Unit of Pediatric Gastroenterology, Hepatology and Nutrition

Unit of Research

§Department of Pathology

||Unit of Genetics, Complejo Hospitalario Universitario Insular Materno-Infantil, Las Palmas de Gran Canaria, Spain.

Address correspondence and reprint requests to Antonio Tugores, Unit of Research, Unidad de Investigación, Complejo Hospitalario Universitario Insular Materno-Infantil, Avenida Maritima del Sur s/n, Las Palmas de Gran Canaria 35016, Spain (e-mail:

Received 28 March, 2011

Accepted 15 June, 2011

This work was supported by the Servicio Canario de Salud. Parts of the infrastructures used were provided by grants IF05/3705, IF06/3632, IF07/3616, and IF08/3620 from the Instituto de Salud Carlos III/FIS.

The authors report no conflicts of interest.

See “Wilson Disease: Lessons From an Island Population” by Tanner on page 6.

Wilson disease (WD) is a rare disorder of copper metabolism resulting in its accumulation in the liver and other organs, mainly brain and cornea, and manifests primarily as liver disease, generally evolving to neurological and/or psychiatric disorder (1,2). WD is transmitted in an autosomal recessive fashion, and is caused by mutations in the ATP7B gene (3–6), encoding for a P1-type adenosine triphosphatase (ATPase) which is a key regulator of copper homeostasis (2,7).

More than 300 mutations, including deletions, insertions, and substitutions, affect the protein product, splicing, or expression of the ATP7B gene (8). A mouse model system in which the ATP7B gene has been inactivated mimics the hepatic phenotype observed in humans affected by WD (9,10), demonstrating that the loss of function of ATP7B is sufficient to cause liver disease. It is estimated that WD appears in 1 every 30,000 births in the human population, 1 in every 90 being carriers of the disease (2,7). This frequency may be much higher in isolated populations, after the amplification of specific alleles (11–13).

The diagnosis of WD is based on the combination of clinical features, biochemical analyses, and mutation detection (14). Typical analyses of affected subjects reveal low serum ceruloplasmin and copper levels accompanied by elevated urine copper excretion and hepatic copper content (1,2). Urinary copper excretion after a penicillamine challenge test (PCT) also has been considered of great diagnostic value (15). The presence of the Kayser-Fleischer (KF) ring around the cornea is a late event that often appears when the disease evolves as a neurological disorder (1,2).

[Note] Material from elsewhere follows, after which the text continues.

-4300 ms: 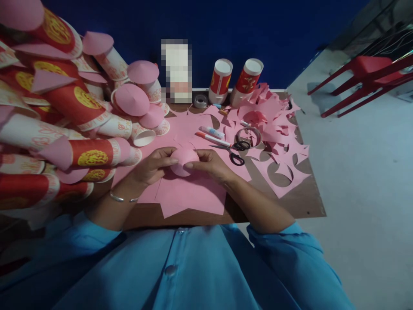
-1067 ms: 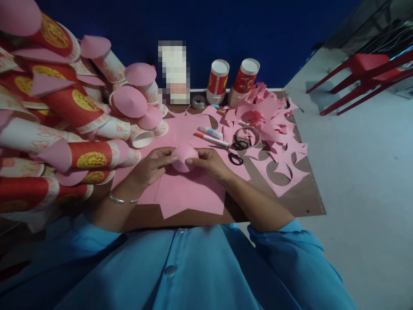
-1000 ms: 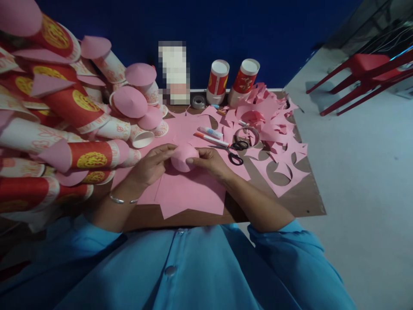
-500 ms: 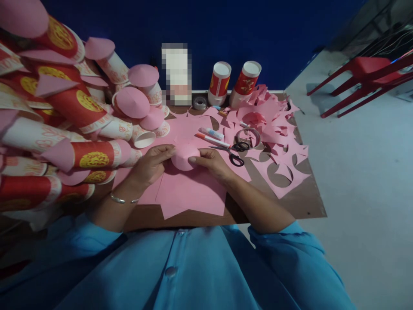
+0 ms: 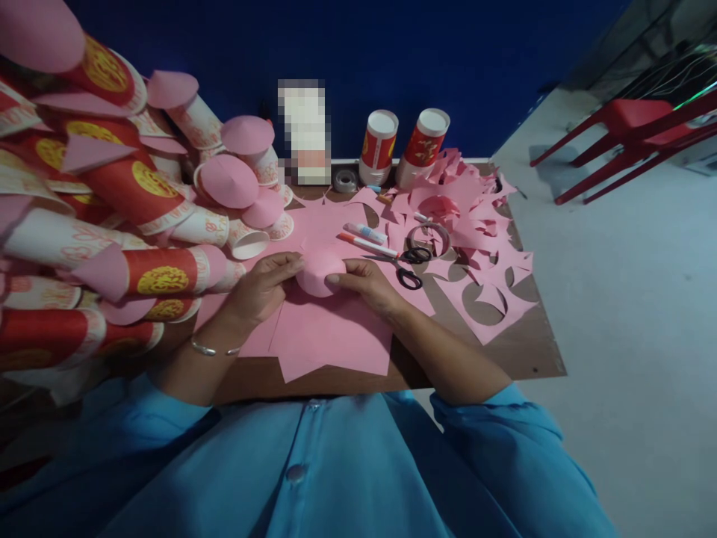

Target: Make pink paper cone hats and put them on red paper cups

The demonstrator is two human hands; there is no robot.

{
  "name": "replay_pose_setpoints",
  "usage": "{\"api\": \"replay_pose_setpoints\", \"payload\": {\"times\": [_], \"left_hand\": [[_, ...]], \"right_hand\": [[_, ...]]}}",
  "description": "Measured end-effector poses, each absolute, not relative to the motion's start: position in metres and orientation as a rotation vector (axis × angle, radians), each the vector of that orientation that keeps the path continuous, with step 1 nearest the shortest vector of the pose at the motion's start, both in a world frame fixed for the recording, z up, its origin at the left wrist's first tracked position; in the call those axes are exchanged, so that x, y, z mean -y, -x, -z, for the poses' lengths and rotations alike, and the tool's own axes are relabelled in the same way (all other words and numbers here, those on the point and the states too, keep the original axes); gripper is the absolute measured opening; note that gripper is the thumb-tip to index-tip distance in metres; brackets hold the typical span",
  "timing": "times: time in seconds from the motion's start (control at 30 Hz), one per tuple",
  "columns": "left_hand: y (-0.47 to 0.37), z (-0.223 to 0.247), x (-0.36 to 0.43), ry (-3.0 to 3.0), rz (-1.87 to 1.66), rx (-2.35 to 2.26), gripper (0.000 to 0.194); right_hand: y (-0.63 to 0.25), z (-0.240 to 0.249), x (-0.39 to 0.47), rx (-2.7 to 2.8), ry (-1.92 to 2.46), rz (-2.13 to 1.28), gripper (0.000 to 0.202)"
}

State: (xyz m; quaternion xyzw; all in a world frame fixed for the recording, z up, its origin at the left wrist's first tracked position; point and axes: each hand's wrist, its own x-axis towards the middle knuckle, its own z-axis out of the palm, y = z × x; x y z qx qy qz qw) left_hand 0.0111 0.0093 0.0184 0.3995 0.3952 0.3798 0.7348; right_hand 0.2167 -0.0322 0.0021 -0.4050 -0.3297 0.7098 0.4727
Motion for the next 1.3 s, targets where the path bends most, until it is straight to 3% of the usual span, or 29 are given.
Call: {"api": "replay_pose_setpoints", "payload": {"times": [1.3], "left_hand": [[-0.0114,-0.0243,-0.0068,-0.918,-0.714,-0.837,0.034]], "right_hand": [[-0.2171,-0.0009,0.0301,0.824,0.985,-1.766,0.034]]}}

WD is easily diagnosed when patients present with a complete phenotype, but may be missed in asymptomatic individuals such as pediatric patients. More than 10% of patients may have normal ceruloplasmin and copper levels, and only <50% present with the KF ring (16–21). In these cases, measuring the amount of hepatic copper may be necessary for an accurate diagnosis. Additionally, a genetic mutation screening may be required (14), although even this test may be inconclusive.

Environmental influence, unknown genetics at other modifier loci, and the lack of large collection of homozygotes for a given mutation have made difficult a phenotype-genotype correlation (2,22–25). The age of onset of the disease and its clinical manifestations are subject to extensive heterogeneity among affected patients, between those carrying the same ATP7B gene mutation (11,13,16,26), and in siblings, even when identical (27,28). In conclusion, WD diagnosis must be made on a balanced judgment among several tests (14).

We have shown a high prevalence of WD on the island of Gran Canaria, where most of the patients present with the extremely rare L708P mutation (13). We report the study of pediatric patients with this rare mutation, allowing us to determine early clinical manifestations, including hepatic pathology and their response to treatment.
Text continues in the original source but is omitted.